Она подскочила к нему, схватила за руку, умоляюще заглянула в глаза. Пальчики у нее были тонюсенькие, невесомые, серые от грязи. Он поспешно отвел глаза, чтобы не видеть страха, исказившего ее лицо.

— Не надо, а, дяденька? Я уже большая, я работать могу. Честное слово.

— Работать? — Вот этого он совсем не ожидал от нее услышать. — Работать? А лет-то тебе сколько?

— В точности не знаю. Но пятнадцать наверняка есть. Ты не смотри, что я ростом не вышла.

Он тогда дал слабину, не смог твердость проявить. Разнюнился, дурак старый, взял грех на душу. Словно не за руку, а за сердце она его взяла тогда своими прозрачными пальчиками.

Насчет работы она не соврала. Пробавлялась на рынке да у коммерческих палаток. То товар разгрузить поможет, то за хозяйку у прилавка постоит, пока та в кустах облегчается. И ни разу не украла ничего. А он за ней присматривал, дай Бог. Ни разу не поймал.

Ее уж и знали все. Прозвище дали, Танька Муха. Привыкли, вроде как своя стала. Одно плохо. Мужики к ней так и липли. Да она никому и не отказывала. Трахалась направо и налево.

— Ну че ты, дяденька Федор? Я ж никому не во вред. Им хочется, прямо мочи нет, и мне приятно.

И глаза такие невинные, чистые, как у блаженной.

Зиму она у него перезимовала, в баньке. Приходила тишком, как стемнеет, и уходила затемно. Он ее в дом звал, не пошла.

— Нельзя тебе, дяденька Федор. Ты здесь человек известный.

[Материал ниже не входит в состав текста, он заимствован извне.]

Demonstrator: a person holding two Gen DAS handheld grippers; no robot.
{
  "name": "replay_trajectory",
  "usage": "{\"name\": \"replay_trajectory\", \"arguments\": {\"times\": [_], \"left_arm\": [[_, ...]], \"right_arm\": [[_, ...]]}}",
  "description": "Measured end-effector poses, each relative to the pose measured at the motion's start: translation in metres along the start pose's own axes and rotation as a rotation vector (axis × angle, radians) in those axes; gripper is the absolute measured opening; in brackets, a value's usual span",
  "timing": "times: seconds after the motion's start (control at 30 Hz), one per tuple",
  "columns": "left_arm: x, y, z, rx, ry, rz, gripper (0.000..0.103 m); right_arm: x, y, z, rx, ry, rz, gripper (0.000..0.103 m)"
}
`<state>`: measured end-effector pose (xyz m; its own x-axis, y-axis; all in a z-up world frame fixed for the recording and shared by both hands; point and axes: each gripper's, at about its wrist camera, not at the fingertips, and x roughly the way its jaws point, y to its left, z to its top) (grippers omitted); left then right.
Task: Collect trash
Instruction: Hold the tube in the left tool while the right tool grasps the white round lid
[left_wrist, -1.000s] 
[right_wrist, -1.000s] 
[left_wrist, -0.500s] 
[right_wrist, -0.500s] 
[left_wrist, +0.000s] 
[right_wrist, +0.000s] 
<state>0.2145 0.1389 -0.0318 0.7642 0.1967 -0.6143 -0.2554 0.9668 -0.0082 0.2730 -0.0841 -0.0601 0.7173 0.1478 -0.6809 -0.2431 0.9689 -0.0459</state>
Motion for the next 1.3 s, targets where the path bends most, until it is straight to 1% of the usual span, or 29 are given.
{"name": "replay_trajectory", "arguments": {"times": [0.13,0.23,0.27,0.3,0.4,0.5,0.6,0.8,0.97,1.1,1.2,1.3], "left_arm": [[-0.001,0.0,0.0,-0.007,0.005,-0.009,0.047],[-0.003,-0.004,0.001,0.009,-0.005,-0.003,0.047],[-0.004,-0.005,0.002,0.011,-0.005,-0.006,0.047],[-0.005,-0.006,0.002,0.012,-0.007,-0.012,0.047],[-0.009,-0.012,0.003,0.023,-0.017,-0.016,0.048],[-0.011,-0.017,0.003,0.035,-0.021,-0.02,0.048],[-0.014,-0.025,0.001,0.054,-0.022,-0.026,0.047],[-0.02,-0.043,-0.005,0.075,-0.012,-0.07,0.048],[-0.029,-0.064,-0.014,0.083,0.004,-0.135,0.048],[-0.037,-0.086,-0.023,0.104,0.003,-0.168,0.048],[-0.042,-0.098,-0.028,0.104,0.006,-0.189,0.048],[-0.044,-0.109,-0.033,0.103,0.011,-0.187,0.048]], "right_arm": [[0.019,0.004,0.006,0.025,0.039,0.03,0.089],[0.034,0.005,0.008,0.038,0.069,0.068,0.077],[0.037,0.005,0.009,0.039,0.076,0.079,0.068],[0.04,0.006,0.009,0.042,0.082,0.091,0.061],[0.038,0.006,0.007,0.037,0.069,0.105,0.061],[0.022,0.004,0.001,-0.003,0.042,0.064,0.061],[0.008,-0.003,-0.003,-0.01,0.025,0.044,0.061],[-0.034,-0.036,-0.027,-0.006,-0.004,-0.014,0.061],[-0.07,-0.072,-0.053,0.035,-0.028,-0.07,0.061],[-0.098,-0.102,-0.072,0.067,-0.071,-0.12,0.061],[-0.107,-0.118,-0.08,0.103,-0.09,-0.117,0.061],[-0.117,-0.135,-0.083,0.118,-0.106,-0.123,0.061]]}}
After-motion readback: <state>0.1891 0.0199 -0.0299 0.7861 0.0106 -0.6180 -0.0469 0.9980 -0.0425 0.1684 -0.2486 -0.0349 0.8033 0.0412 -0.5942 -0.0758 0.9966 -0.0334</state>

Еще подумают чего.

Вроде как заботилась, и ему это было внове. Странно и приятно. Он жил бобылем, ни жены, ни детей, ни родственников. Пусто в доме и на сердце пусто. А тут Танька. Он ей еду в баньке оставлял, ботинки новые. Ничего, носила. Один раз деньги на лавку положил. Вернула.

И заметил он, что стали посещать его непрошеные мысли, одна другой чуднее. Удочерить Таньку, отмыть как следует, в школу отдать. Потом замуж. Ох, размечтался, старый, кто ж ее возьмет, непутевую. Она и так не сегодня-завтра в подоле принесет. А что, тоже неплохо. Будет у него ребеночек, вроде как внучок. Будет кого любить, кому дом этот оставить.

Вот об этом и думал сейчас участковый Сидоркин, глядя на распятое в папоротниках Танькино тело, и чувствовал, как желчь подступает к горлу. По ее белой ноге, обутой в купленный им ботинок, медленно ползла муха. А это красиво, муха на коже. Ох, и придет же в голову. Он нервно сглотнул.

Пропади оно все пропадом! У какого подонка рука на нее поднялась? Почему? За что? Он присел на корточки и, стараясь не глядеть на ее обезображенное лицо, внимательно осмотрелся.